### DATASET EXCERPT ###

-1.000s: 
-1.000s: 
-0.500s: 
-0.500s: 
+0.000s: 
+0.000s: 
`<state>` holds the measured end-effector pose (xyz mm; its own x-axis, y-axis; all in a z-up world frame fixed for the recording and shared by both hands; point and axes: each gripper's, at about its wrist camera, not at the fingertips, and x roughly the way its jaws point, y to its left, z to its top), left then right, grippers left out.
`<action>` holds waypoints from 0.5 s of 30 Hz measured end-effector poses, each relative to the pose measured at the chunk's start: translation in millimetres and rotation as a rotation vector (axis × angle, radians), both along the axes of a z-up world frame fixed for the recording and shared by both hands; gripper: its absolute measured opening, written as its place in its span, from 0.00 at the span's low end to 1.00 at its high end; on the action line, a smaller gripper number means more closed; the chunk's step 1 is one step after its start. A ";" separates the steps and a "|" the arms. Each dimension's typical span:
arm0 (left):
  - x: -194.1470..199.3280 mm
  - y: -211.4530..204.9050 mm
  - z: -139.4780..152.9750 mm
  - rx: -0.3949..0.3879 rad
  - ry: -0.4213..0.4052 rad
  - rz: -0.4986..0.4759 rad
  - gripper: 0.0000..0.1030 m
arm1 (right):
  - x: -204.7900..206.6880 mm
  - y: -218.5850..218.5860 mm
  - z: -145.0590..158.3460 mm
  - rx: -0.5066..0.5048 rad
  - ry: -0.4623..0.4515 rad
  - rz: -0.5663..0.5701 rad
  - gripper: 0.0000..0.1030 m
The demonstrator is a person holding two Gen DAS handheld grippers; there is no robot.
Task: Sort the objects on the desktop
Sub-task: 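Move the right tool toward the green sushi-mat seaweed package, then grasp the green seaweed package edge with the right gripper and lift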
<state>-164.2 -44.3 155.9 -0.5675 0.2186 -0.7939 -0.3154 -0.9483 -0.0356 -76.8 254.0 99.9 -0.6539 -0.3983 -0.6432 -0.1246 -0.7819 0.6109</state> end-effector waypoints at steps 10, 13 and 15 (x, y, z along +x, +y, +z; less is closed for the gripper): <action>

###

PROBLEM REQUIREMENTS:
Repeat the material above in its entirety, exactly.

TASK SOLUTION:
-1.000s: 
-1.000s: 
-0.500s: 
-0.500s: 
+0.000s: 
+0.000s: 
`<state>` holds the measured end-effector pose (xyz mm; its own x-axis, y-axis; all in a z-up world frame fixed for the recording and shared by both hands; point and axes: each gripper's, at about its wrist camera, not at the fingertips, and x roughly the way its jaws point, y to its left, z to its top), left then right, grippers left out.
`<action>` holds waypoints from 0.5 s of 30 Hz measured end-effector poses, each relative to the pose measured at the chunk's start: translation in millimetres and rotation as a rotation vector (axis × angle, radians), both along the axes of a z-up world frame fixed for the recording and shared by both hands; gripper: its absolute measured opening, written as its place in its span, from 0.00 at the span's low end to 1.00 at its high end; on the action line, a smaller gripper number means more closed; the chunk's step 1 is one step after its start. A ";" separates the steps and a "|" the arms. Each dimension's typical span:
arm0 (left):
  - x: -194.1470..199.3280 mm
  - y: -211.4530..204.9050 mm
  - z: -139.4780..152.9750 mm
  - rx: -0.3949..0.3879 rad
  - ry: -0.4213..0.4052 rad
  - rz: -0.4986..0.4759 rad
  - gripper: 0.0000..0.1030 m
arm1 (right):
  - x: -204.7900..206.6880 mm
  - y: -218.5850..218.5860 mm
  - z: -145.0590..158.3460 mm
  - rx: -0.5066..0.5048 rad
  - ry: -0.4623..0.4515 rad
  - rz: -0.5663..0.5701 rad
  - gripper: 0.0000..0.1030 m
The demonstrator is a person holding two Gen DAS handheld grippers; there is no robot.
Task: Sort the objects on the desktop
Sub-task: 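Move the right tool toward the green sushi-mat seaweed package, then grasp the green seaweed package edge with the right gripper and lift
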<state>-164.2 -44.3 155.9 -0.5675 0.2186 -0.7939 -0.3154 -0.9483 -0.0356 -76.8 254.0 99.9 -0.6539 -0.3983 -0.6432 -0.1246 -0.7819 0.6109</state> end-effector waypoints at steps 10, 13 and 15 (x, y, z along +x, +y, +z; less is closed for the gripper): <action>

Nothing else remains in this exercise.